PROBLEM: Every entry that follows is to be set down exactly, with its pictures omitted.

INFORMATION PROVIDED:

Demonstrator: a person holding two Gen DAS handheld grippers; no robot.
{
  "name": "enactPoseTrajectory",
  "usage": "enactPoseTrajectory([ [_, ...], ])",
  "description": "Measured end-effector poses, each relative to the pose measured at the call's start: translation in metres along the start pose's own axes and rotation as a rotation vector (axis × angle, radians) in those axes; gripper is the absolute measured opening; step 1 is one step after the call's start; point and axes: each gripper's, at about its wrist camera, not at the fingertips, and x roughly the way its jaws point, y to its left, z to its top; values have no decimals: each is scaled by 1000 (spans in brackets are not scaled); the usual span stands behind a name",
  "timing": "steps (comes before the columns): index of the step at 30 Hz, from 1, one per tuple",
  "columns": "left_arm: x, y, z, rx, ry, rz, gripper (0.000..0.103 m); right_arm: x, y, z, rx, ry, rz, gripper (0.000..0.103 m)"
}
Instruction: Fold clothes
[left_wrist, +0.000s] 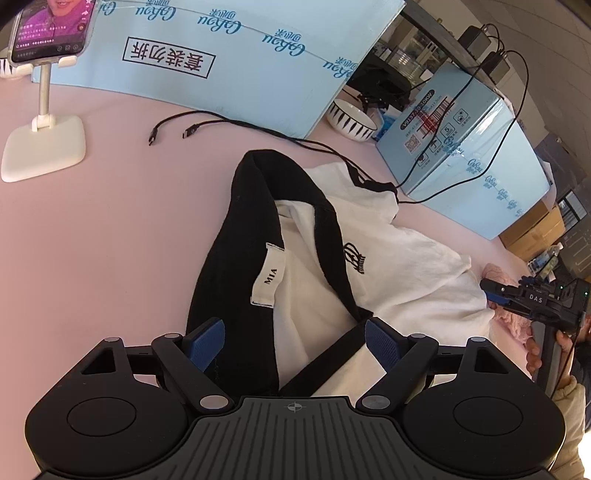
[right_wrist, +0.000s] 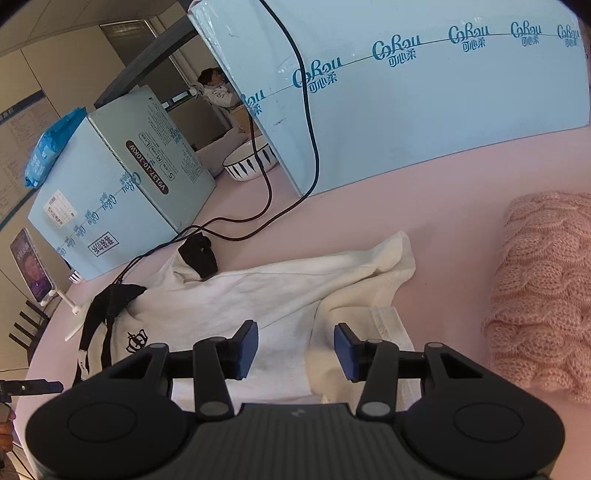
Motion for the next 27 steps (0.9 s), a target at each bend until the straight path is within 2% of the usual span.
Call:
enactPoseTrajectory([
  [3, 1, -1, -2, -3, 20, -15, 86, 12, -1, -4, -3, 103, 47, 52],
  [7, 4, -5, -5, -2, 38, -10, 86, 18, 7, -8, -29, 152, 83, 52],
  [9, 5, -7, -6, -16, 66, -18, 86, 17, 16, -9, -68, 204, 109, 52],
  [13, 4, -13, -11, -8, 98, -47, 86, 13, 30, -15, -163, 258, 90, 54],
  [15, 2, -17, -12, 9, 98, -46, 86, 16, 25, -16, -139, 241, 98, 53],
  [17, 1, -20, -12, 17, 95, -46, 86, 16, 23, -17, -119, 205, 79, 47],
  [19, 1, -21, -11, 10, 91, -49, 86, 13, 21, -19, -102, 153, 37, 5],
  [23, 4, -23, -12, 7, 102, -58, 86, -10, 27, -32, -127, 92, -23, 4],
  [25, 7, -24, -11, 6, 122, -64, 86, -31, 29, -41, -73, 71, -18, 4],
  [27, 10, -25, -9, 1, 138, -74, 86, -47, 33, -50, -71, 52, -44, 4],
])
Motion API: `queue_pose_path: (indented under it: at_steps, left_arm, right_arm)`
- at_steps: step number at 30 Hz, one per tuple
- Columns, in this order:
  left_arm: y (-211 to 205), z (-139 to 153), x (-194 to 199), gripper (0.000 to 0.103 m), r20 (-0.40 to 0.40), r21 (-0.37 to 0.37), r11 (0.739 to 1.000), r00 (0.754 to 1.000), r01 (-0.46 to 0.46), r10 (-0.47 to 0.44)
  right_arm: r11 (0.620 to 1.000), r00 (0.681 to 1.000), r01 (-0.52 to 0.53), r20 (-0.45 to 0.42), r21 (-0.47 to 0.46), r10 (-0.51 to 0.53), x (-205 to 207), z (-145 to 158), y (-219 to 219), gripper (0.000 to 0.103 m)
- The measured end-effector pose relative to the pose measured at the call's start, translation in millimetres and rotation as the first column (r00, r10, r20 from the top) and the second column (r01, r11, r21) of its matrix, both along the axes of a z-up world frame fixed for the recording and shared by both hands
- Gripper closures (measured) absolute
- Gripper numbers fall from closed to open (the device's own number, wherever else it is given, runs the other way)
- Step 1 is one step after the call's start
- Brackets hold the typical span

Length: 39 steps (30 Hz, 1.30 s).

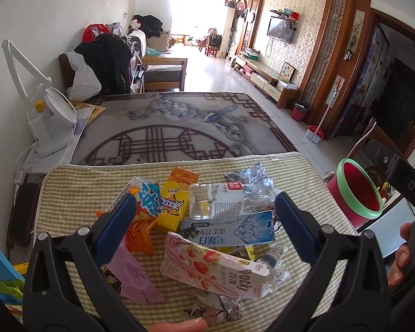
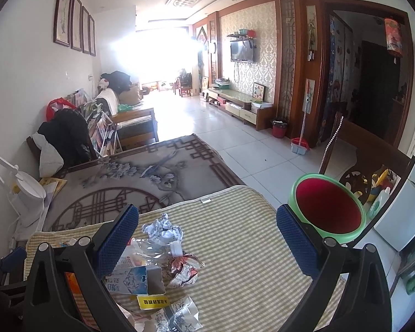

TASK RESPONSE:
Demonstrator: a person holding two Gen DAS handheld grippers; no robot.
{
  "name": "enactPoseTrajectory",
  "usage": "enactPoseTrajectory([ [_, ...], ])",
  "description": "Measured end-effector poses, each relative to the pose measured at the call's start: translation in metres along the start pose's own axes and rotation as a rotation vector (axis × angle, radians) in those axes; gripper is the absolute measured opening; step 1 is one step after the call's start; point and axes: each gripper's, at about its wrist camera, not at the fingertips, and x roughly the way its jaws point, y to its left, z to its top; values have no decimals: each is scaled by 1000 (spans in brackets are not scaled); the usual span stands behind a name",
  "timing": "steps (comes before the columns): index of the step at 30 Hz, from 1, one per tuple",
  "columns": "left_arm: x, y, z, rx, ry, rz, gripper (0.000..0.103 m); right_arm: x, y, z, rx, ry, rz, gripper (0.000..0.103 m)"
}
Instruction: Fold clothes
[left_wrist, +0.000s] 
[right_wrist, +0.000s] 
Motion for the next 27 steps (0.9 s), a target at each bend until the straight path is within 2% of the usual span.
Call:
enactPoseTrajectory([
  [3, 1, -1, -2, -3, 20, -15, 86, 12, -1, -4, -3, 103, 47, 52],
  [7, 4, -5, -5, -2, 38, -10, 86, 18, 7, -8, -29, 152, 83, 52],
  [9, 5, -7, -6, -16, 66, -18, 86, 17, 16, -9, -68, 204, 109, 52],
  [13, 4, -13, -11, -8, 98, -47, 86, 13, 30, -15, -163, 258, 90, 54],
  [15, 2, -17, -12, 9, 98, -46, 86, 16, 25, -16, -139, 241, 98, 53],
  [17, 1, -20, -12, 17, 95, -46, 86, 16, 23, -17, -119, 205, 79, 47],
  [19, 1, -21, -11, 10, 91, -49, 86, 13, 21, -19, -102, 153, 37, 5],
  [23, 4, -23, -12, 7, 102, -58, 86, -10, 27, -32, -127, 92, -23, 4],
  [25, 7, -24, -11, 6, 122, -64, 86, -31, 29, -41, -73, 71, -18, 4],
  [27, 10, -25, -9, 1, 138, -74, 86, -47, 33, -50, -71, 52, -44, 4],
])
Motion API: `queue_pose_path: (indented under it: at_steps, left_arm, right_arm)`
- at_steps: step number at 30 Hz, one per tuple
- Columns, in this order:
  left_arm: y (-211 to 205), z (-139 to 153), x (-194 to 199), gripper (0.000 to 0.103 m), r20 (-0.40 to 0.40), r21 (-0.37 to 0.37), r11 (0.739 to 1.000), r00 (0.754 to 1.000), r01 (-0.46 to 0.46), r10 (-0.47 to 0.44)
  right_arm: r11 (0.620 to 1.000), r00 (0.681 to 1.000), r01 (-0.52 to 0.53), r20 (-0.45 to 0.42), r21 (-0.47 to 0.46), r10 (-0.51 to 0.53), x (-205 to 207), z (-145 to 158), y (-219 to 219), gripper (0.000 to 0.103 m)
- The measured end-effector pose relative to the pose measured at the call's start, translation in millimetres and rotation as the first column (r00, r10, r20 from the top) and the second column (r01, r11, r21) of its matrix, both along the axes of a z-up world frame fixed for the recording and shared by both hands
- Gripper closures (measured) absolute
- Gripper numbers fall from closed to open (the device's own number, wherever else it is given, runs the other way)
- Step 1 is one step after the call's start
- Brackets hold the typical span

Length: 39 steps (30 Hz, 1.30 s).

No more output will be produced.